Can contamination, drug mixups and other errors be avoided? Yes, they can. Vaccines and vaccine programs both remain safe and lifesaving, even when rare (but often highly publicized) tragedies do occur.

If the error occurs during vaccine administration, such as a mixup or post-manufacturing contamination due to improper storage, then that needs to be addressed. Often, situations like that can be controlled and prevented with standardized storage and administration protocol. Reuse of needles is a dangerous practice that can occur with injections, and has occurred with vaccines, injected vitamins and other injected drugs. The problem– needle reuse– can be addressed without pointing the finger at the vaccine campaign, because vaccines can be safely administered without reusing needles. Hygeine during administration is also important, and may have been an issue in the situation in Mexico, as the government has stated that contamination was found outside of the vaccine– presumably meaning the vaccine vial. In that case, it sounds like someone didn’t wash his hands and subsequently handled the child and/or the vaccine. Again, speculation.

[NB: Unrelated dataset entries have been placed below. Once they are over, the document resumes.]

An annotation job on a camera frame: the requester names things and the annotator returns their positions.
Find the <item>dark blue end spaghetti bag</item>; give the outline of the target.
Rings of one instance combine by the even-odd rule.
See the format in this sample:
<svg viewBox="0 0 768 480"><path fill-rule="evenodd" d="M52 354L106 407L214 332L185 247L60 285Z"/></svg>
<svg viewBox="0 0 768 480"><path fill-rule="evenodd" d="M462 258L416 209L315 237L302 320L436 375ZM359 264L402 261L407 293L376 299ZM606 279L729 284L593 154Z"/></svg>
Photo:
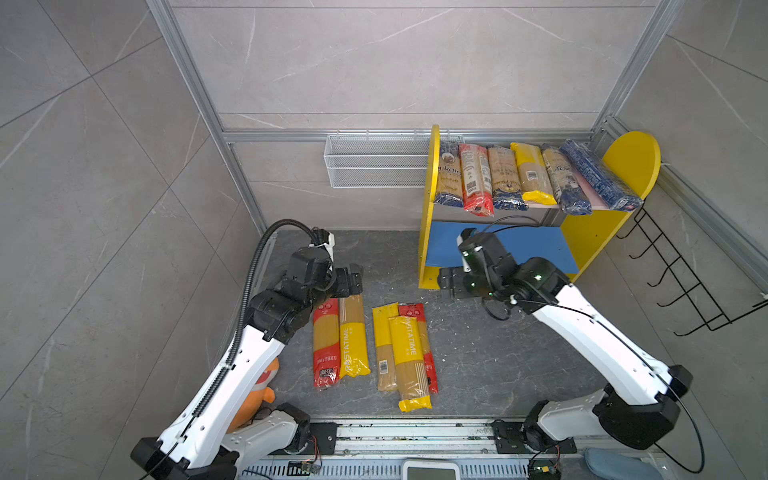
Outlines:
<svg viewBox="0 0 768 480"><path fill-rule="evenodd" d="M492 201L495 209L526 211L514 152L503 146L488 148L492 181Z"/></svg>

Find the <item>thin red spaghetti bag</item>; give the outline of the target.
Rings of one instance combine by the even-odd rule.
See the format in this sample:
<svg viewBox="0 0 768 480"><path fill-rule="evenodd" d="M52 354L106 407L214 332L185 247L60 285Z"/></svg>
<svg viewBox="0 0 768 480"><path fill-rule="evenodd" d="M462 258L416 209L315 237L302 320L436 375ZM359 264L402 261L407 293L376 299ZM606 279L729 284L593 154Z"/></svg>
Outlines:
<svg viewBox="0 0 768 480"><path fill-rule="evenodd" d="M421 303L400 304L398 310L401 316L415 318L417 321L429 391L431 394L437 394L439 392L438 377L428 337L428 326L424 305Z"/></svg>

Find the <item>blue Sankara spaghetti bag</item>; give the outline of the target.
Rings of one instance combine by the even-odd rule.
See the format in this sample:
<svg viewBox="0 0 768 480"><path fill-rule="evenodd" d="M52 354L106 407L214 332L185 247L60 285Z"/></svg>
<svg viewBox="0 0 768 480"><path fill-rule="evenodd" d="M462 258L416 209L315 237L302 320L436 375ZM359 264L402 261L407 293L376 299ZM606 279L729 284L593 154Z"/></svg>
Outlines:
<svg viewBox="0 0 768 480"><path fill-rule="evenodd" d="M441 140L435 203L462 208L462 189L459 143Z"/></svg>

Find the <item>red label spaghetti bag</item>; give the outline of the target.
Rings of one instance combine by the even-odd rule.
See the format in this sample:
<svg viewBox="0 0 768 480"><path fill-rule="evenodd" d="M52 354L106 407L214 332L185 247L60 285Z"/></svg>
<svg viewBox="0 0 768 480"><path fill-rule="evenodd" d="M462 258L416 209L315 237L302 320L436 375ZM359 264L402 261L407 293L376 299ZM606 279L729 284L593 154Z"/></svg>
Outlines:
<svg viewBox="0 0 768 480"><path fill-rule="evenodd" d="M493 217L492 180L485 147L459 145L463 180L464 210L481 217Z"/></svg>

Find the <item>yellow end spaghetti bag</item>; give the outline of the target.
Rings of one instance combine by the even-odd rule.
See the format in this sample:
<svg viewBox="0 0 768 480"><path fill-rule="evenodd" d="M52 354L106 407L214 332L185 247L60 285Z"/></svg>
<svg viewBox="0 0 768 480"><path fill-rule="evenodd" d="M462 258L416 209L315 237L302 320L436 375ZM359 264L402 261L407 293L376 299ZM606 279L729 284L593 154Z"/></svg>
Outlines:
<svg viewBox="0 0 768 480"><path fill-rule="evenodd" d="M515 154L523 201L544 206L556 205L541 149L526 143L511 143L510 148Z"/></svg>

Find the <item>blue trim spaghetti bag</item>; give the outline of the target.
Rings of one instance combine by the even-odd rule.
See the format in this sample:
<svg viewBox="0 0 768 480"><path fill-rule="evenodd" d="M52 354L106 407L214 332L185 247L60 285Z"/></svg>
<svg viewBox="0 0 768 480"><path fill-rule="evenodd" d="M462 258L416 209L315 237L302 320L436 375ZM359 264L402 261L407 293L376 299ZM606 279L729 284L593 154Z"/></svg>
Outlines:
<svg viewBox="0 0 768 480"><path fill-rule="evenodd" d="M554 198L561 210L571 216L592 214L592 205L576 178L568 157L550 144L541 147Z"/></svg>

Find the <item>yellow Pastatime spaghetti bag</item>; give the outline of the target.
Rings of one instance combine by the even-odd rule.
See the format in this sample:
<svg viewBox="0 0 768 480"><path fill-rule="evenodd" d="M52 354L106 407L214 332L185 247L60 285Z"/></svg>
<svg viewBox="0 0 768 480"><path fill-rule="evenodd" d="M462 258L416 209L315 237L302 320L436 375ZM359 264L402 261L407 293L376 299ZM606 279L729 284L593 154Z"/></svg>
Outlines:
<svg viewBox="0 0 768 480"><path fill-rule="evenodd" d="M395 362L398 407L402 412L431 409L431 394L418 322L415 318L397 316L389 320Z"/></svg>

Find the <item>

The crux of the issue is whether or not the problem is inherent in vaccines– do 60-80% of children who are vaccinated have to worry about severe reactions such as these? No, absolutely not. Rare, isolated clusters of error, improper administration and contamination are not applicable to the entire pediatric population.

Each regions its own risks, and in the US and other developed nations, storage procedures are such that the risks are mostly 1) the wrong vaccine is given, which uncommonly causes any problems at all and 2) the vaccine is ineffective due to improper storage, which is a serious problem because people will not be immune and may not realize it, but it is not a vaccine safety problem in the sense that the vaccine itself does not cause harm in that instance.

By discussing the real problems here, it doesn’t mean that those tragedies don’t matter, but that they have to be resolved honestly and not by indefinitely halting vaccination or placing the blame on unrelated issues, such as vaccine science or manufacture, or advocacy for aid in the form of preventive vaccines, when those are not the problems.